- _AIM OF THE TASK_: Please copy every line below that contains the string "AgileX".

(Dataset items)
......
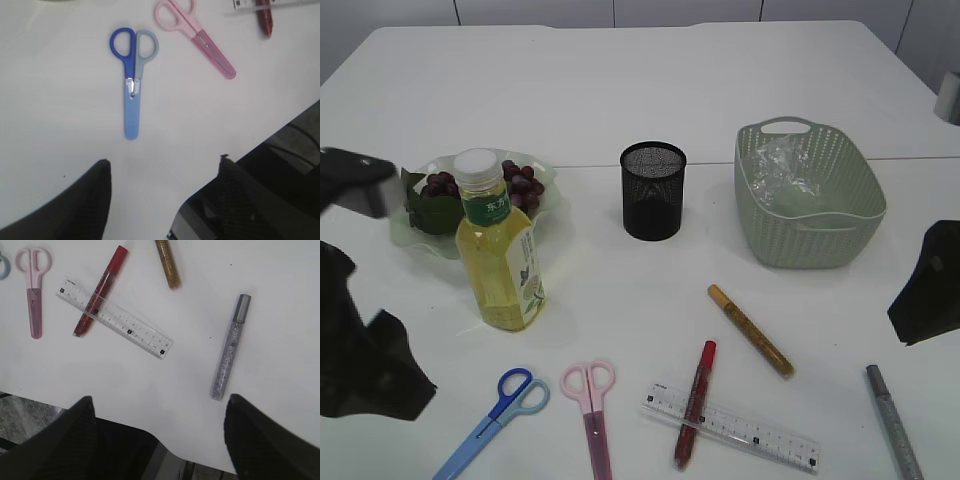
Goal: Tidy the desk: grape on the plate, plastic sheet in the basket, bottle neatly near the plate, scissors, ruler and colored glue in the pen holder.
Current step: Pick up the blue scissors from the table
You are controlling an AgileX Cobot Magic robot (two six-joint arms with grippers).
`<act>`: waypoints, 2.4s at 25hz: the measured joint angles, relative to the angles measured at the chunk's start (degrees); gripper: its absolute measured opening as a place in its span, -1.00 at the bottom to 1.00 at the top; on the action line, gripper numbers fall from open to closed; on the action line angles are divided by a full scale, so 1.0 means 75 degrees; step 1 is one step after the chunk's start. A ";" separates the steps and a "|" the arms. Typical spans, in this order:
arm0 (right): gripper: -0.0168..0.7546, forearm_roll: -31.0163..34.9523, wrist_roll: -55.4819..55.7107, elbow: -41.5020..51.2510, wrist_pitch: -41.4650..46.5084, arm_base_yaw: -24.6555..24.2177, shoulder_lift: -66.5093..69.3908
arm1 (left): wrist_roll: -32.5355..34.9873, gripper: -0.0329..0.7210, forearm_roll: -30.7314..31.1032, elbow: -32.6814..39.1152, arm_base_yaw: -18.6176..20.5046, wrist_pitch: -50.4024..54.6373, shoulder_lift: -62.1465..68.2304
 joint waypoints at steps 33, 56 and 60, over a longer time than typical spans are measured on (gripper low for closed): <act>0.56 -0.0032 -0.0030 0.0000 0.0030 0.0000 0.0000 | -0.0492 0.38 0.1120 -0.0061 -0.0920 -0.3177 0.4515; 0.56 -0.0137 -0.0071 0.0000 0.0030 0.0000 0.0000 | -0.0492 -0.47 0.1619 -0.0208 -0.0920 -0.3210 0.4867; 0.56 -0.0137 -0.0089 0.0000 0.0030 0.0000 0.0000 | -0.0492 -0.47 0.1649 -0.0208 -0.0920 -0.3210 0.4867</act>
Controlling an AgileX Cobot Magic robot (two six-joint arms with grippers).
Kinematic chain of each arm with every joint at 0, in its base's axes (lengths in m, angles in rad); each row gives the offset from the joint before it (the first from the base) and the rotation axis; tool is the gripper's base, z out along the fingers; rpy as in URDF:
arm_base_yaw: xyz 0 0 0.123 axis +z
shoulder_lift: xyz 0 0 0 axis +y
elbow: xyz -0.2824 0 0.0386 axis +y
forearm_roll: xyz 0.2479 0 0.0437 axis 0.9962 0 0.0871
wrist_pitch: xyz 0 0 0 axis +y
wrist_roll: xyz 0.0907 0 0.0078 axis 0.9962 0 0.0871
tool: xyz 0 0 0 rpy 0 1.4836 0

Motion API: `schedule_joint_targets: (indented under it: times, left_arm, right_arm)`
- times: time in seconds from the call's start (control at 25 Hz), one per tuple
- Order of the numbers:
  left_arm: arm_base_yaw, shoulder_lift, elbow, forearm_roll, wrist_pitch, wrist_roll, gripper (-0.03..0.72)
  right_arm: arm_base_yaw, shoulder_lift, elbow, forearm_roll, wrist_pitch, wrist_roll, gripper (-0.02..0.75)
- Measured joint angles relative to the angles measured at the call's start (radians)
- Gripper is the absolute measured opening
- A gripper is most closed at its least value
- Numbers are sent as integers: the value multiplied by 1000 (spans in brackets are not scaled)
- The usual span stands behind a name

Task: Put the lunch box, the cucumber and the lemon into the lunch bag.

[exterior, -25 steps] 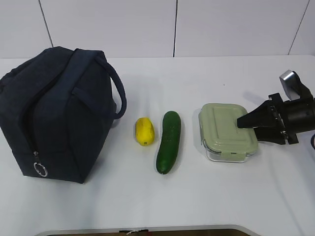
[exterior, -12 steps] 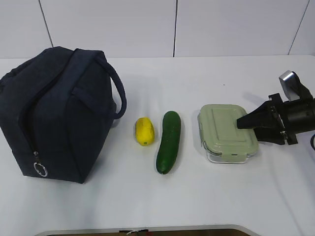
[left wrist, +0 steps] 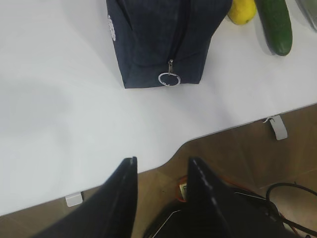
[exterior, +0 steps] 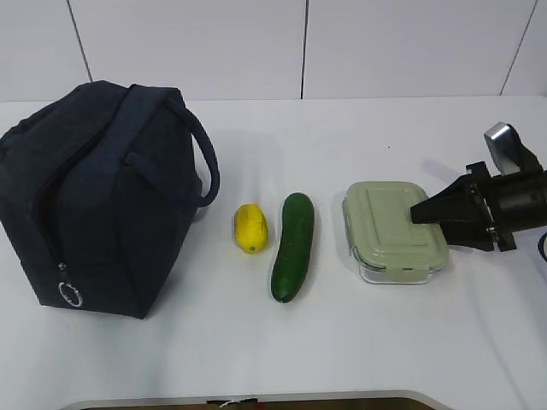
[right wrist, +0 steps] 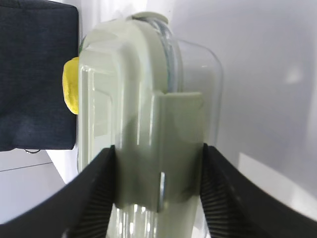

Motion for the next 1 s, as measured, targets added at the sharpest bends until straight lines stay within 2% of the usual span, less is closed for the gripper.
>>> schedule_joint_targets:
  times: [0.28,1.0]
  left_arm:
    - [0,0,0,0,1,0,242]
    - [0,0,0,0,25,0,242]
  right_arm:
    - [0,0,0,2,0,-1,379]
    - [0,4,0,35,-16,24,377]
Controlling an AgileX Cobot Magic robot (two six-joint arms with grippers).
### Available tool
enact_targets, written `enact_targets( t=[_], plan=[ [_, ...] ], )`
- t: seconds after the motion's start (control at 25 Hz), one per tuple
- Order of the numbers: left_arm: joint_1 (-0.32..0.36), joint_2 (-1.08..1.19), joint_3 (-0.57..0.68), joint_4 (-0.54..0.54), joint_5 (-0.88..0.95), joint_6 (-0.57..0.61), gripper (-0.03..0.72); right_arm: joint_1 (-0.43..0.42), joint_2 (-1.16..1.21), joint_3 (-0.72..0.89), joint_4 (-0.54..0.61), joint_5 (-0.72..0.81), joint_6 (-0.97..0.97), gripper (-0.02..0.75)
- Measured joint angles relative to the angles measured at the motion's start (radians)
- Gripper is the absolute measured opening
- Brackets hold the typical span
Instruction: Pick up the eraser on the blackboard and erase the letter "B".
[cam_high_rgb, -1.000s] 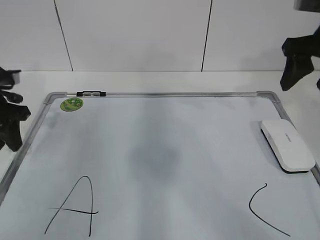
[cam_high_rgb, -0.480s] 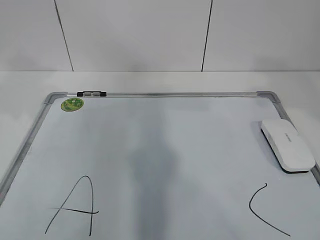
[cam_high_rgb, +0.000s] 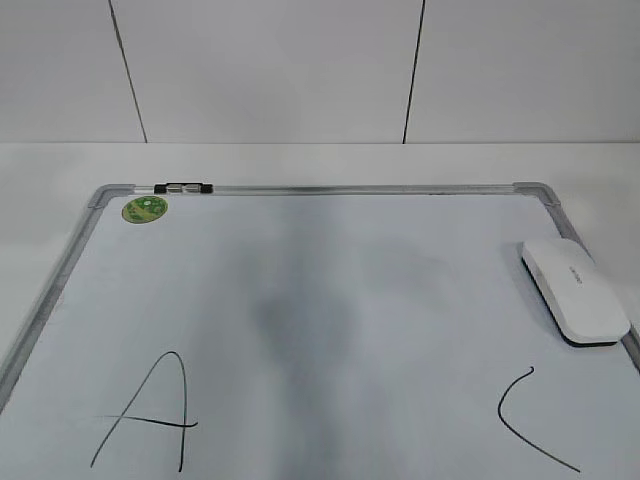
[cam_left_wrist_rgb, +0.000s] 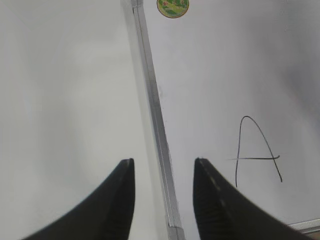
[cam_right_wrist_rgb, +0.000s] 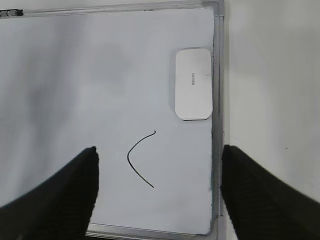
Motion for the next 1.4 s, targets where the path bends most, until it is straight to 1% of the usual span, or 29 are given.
enact_targets(
  t=[0.16, 0.28, 0.48, 0.76, 0.96, 1.04, 1.16, 1.4],
  plan=[
    [0.0, -0.189, 0.101, 0.0, 0.007, 0.0, 0.293, 0.0, -0.144, 0.1, -0.072, 0.006, 0.0, 0.585],
    [0.0, -0.33, 0.17, 0.0, 0.013, 0.0, 0.272, 0.0, -0.235, 0.176, -0.119, 0.008, 0.0, 0.585],
    [0.0, -0.538, 0.278, 0.0, 0.022, 0.0, 0.246, 0.0, -0.381, 0.286, -0.126, 0.01, 0.0, 0.585],
    [0.0, -0.775, 0.473, 0.0, 0.026, 0.0, 0.245, 0.0, -0.609, 0.439, -0.129, 0.009, 0.0, 0.585],
    [0.0, -0.95, 0.572, 0.012, 0.03, 0.004, 0.244, 0.0, -0.767, 0.509, -0.129, 0.006, 0.0, 0.585],
    [0.0, -1.01, 0.606, 0.021, 0.025, 0.004, 0.244, 0.0, -0.782, 0.537, -0.129, 0.003, 0.0, 0.585],
    [0.0, -1.038, 0.63, 0.031, -0.007, 0.004, 0.244, 0.0, -0.787, 0.571, -0.137, -0.005, -0.002, 0.585],
    [0.0, -1.038, 0.668, 0.069, -0.114, 0.006, 0.244, 0.0, -0.787, 0.6, -0.147, -0.072, -0.008, 0.585]
  ],
)
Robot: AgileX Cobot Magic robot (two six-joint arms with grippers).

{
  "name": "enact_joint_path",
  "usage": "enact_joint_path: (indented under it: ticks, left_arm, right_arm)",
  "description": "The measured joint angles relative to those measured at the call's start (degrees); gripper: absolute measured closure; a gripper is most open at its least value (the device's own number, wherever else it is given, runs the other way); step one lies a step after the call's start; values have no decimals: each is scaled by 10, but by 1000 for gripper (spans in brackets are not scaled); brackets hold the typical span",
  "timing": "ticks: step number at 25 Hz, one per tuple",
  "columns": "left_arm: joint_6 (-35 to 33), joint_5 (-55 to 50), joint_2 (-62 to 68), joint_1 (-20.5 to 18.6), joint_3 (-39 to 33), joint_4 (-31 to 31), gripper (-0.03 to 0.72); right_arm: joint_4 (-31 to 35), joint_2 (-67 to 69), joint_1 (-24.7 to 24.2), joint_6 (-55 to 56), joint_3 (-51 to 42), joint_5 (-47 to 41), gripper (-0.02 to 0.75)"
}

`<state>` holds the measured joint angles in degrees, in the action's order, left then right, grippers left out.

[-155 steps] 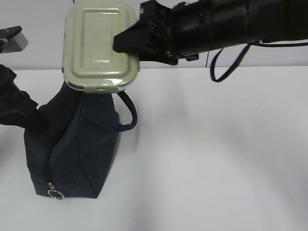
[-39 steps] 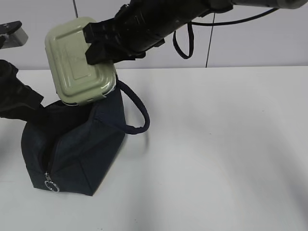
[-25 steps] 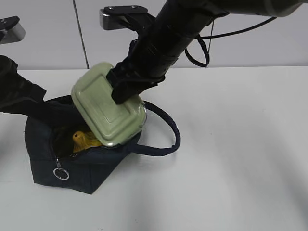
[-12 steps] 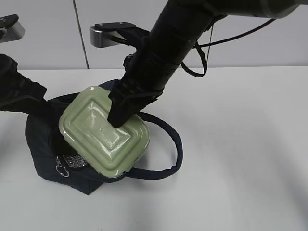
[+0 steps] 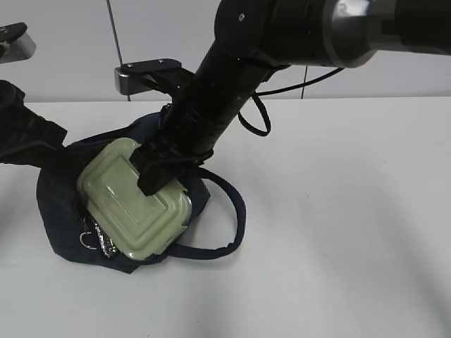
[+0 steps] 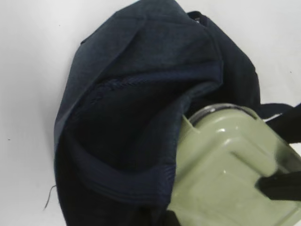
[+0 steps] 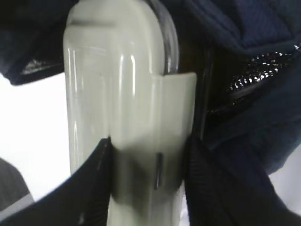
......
- _ANSWER TO THE PROBLEM_:
You are controlling an AgileX Cobot Magic robot (two six-joint arms with grippers).
Controlling an AgileX Cobot Magic robot (two six-joint arms with grippers).
Controlling an AgileX Cobot Magic robot (two six-joint arms with grippers).
Robot: AgileX Cobot Magic robot (two six-joint arms with grippers).

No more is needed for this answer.